Twitter ban: Dear Mr Buhari, what was the point?

On December 31, 1975, the world did not come to an end.

This was hardly headlined news for most people in the world, but for many Jehovah’s Witnesses, the non-occurrence of Armageddon was the end of their world as they knew it. Driven by their strongly held belief that the world would end in 1975, many of them had quit jobs, sold belongings, taken out huge loans, discontinued education, taken shelter in doomsday bunkers, and generally displayed all the behaviour expected of people preparing to survive the end of the world.

A certain David F. Hundeyin, who at the time was a high-performing student on an OAU scholarship at the University of Ghana, had almost quit his studies to become a missionary ahead of the expected end of the world. If not for a chance encounter with an actual missionary who convinced him to complete his program before becoming an end-time preacher, his son may never have had the life and opportunities that would lead to him writing this column someday.

I heard this story several times during my childhood, and my personal takeaway was not just the fact that unsupported conviction can lead to foolish actions with disastrous consequences. It was also that refusing to acknowledge one’s own smallness and the possibility that one is wrong makes it possible for one to inhabit an alt-reality of one’s own making – and then make real-world decisions with far-reaching consequences – based on that alt-reality.

Basically, what that story taught me was that you must never, ever conflate the emotional certainty of your malaria hallucinations with real world facts and expectations.
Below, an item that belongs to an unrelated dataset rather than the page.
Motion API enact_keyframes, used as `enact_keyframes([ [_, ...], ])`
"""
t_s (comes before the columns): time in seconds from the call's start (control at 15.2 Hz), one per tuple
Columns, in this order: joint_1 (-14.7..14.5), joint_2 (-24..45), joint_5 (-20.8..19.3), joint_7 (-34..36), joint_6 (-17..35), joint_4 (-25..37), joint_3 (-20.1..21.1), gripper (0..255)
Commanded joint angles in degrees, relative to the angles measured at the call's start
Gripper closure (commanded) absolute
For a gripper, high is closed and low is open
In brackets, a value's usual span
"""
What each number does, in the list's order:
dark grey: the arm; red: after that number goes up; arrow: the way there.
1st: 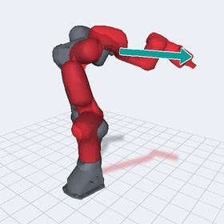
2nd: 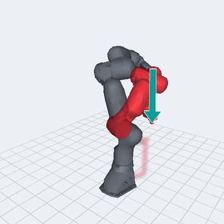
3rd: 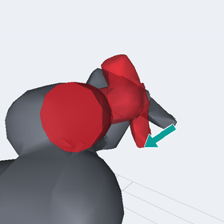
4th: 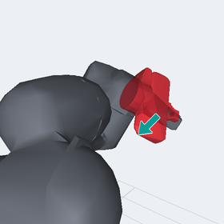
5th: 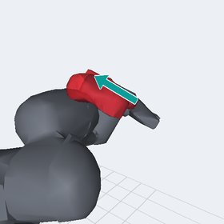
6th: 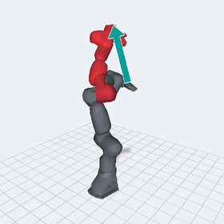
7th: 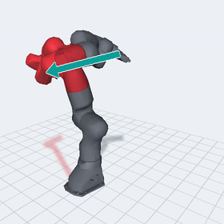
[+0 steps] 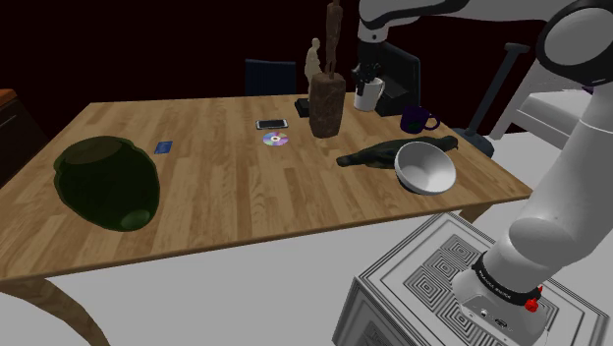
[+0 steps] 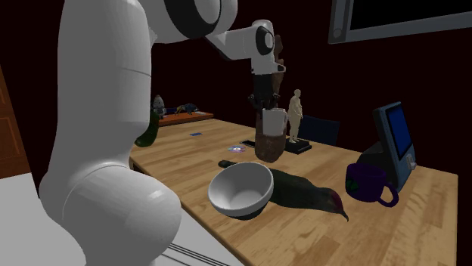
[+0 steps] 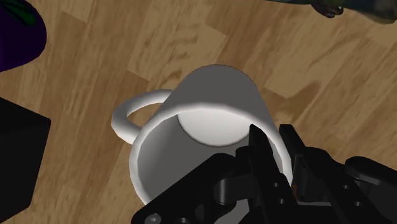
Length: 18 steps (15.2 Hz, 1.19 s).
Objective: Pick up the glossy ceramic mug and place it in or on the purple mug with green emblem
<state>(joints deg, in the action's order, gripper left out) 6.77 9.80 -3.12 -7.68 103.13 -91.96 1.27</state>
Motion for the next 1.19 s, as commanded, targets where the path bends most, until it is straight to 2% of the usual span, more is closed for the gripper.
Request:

The world inside your head and the real world out here are 2 very different places. Unfortunately, it would seem that this lesson I picked up as a child, was never learned by the people old enough to be my granddad who currently inhabit the “corridors of power” in Abuja. The lifting of Nigeria’s pointless and counterproductive Twitter ban illustrates this in clear detail.

Self delusion vs real world outcomes

So you’re nominally the President of a failing Sub Saharan African state that cannot fund its annual budget, enforce its borders or even count its residents reliably. Your country is slowly devolving into a patchwork of ungoverned spaces, warlord fiefdoms, and standalone cities, with your poorly trained, unreliable, poorly disciplined and politically fragmented security forces stretched far beyond their design specifications. You have lost most of your credibility at home and internationally, and following a brutal massacre of unarmed civilians at a toll plaza in your country’s largest city, you are flirting with Abacha-style regime sanctions.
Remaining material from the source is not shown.